### [Assignment]
All of the data that follows is to be written out exactly, with images excluded.

··· Given information

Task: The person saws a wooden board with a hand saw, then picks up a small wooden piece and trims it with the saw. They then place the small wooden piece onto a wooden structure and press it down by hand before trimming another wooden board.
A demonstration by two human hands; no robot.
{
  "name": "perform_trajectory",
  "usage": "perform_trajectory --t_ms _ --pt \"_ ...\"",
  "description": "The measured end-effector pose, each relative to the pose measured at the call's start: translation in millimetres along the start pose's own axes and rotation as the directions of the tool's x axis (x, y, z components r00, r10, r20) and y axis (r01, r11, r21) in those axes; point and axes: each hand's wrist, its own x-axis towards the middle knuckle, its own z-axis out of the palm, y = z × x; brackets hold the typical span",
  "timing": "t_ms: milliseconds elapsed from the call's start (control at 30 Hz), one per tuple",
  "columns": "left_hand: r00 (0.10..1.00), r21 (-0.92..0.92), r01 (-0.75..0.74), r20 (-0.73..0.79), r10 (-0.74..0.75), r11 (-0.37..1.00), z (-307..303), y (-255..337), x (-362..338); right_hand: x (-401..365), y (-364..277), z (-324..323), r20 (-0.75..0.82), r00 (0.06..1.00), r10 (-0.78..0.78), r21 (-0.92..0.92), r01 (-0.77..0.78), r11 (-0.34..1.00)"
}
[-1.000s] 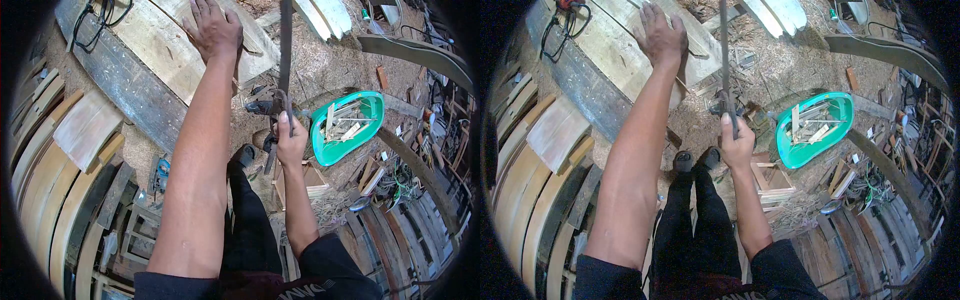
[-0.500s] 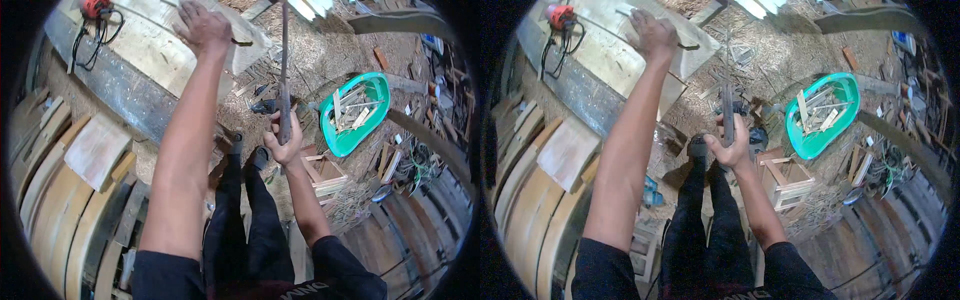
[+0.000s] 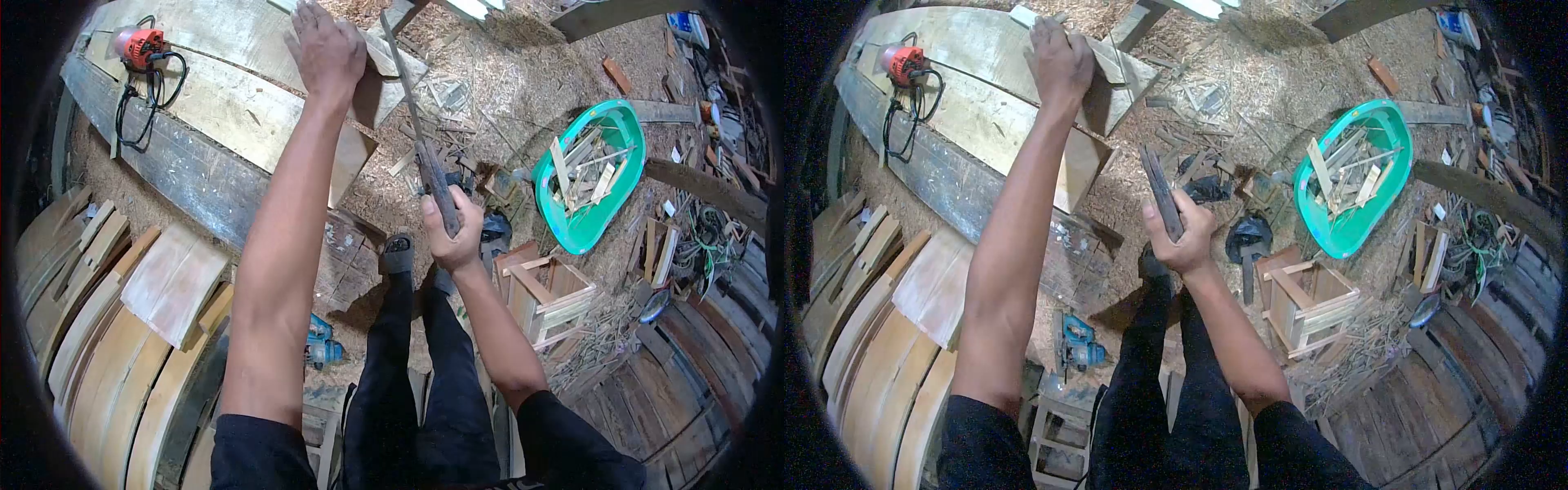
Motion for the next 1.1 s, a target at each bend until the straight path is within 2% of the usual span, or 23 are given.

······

### [Exercise answer]
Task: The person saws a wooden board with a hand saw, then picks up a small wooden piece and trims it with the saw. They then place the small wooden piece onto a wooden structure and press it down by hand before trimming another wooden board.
A demonstration by two human hands; no robot.
{
  "name": "perform_trajectory",
  "usage": "perform_trajectory --t_ms _ --pt \"_ ...\"",
  "description": "The measured end-effector pose, each relative to the pose measured at the call's start: translation in millimetres along the start pose's own axes and rotation as the directions of the tool's x axis (x, y, z components r00, r10, r20) and y axis (r01, r11, r21) in those axes; point and axes: each hand's wrist, its own x-axis towards the middle knuckle, its own z-axis out of the palm, y = z × x; brackets hold the typical span",
  "timing": "t_ms: milliseconds elapsed from the call's start (control at 30 Hz), one per tuple",
  "columns": "left_hand: r00 (0.10..1.00), r21 (-0.92..0.92), r01 (-0.75..0.74), r20 (-0.73..0.79), r10 (-0.74..0.75), r11 (-0.37..1.00), z (-307..303), y (-255..337), x (-362..338); right_hand: x (-401..365), y (-364..277), z (-324..323), r20 (-0.75..0.82), r00 (0.06..1.00), r10 (-0.78..0.78), r21 (-0.92..0.92), r01 (-0.77..0.78), r11 (-0.34..1.00)"
}
[-1.000s] 
[-0.500s] 
[+0.000s] 
Motion for the next 1.1 s, a target at each bend until the straight path is within 2% of the usual span, or 23 are given.

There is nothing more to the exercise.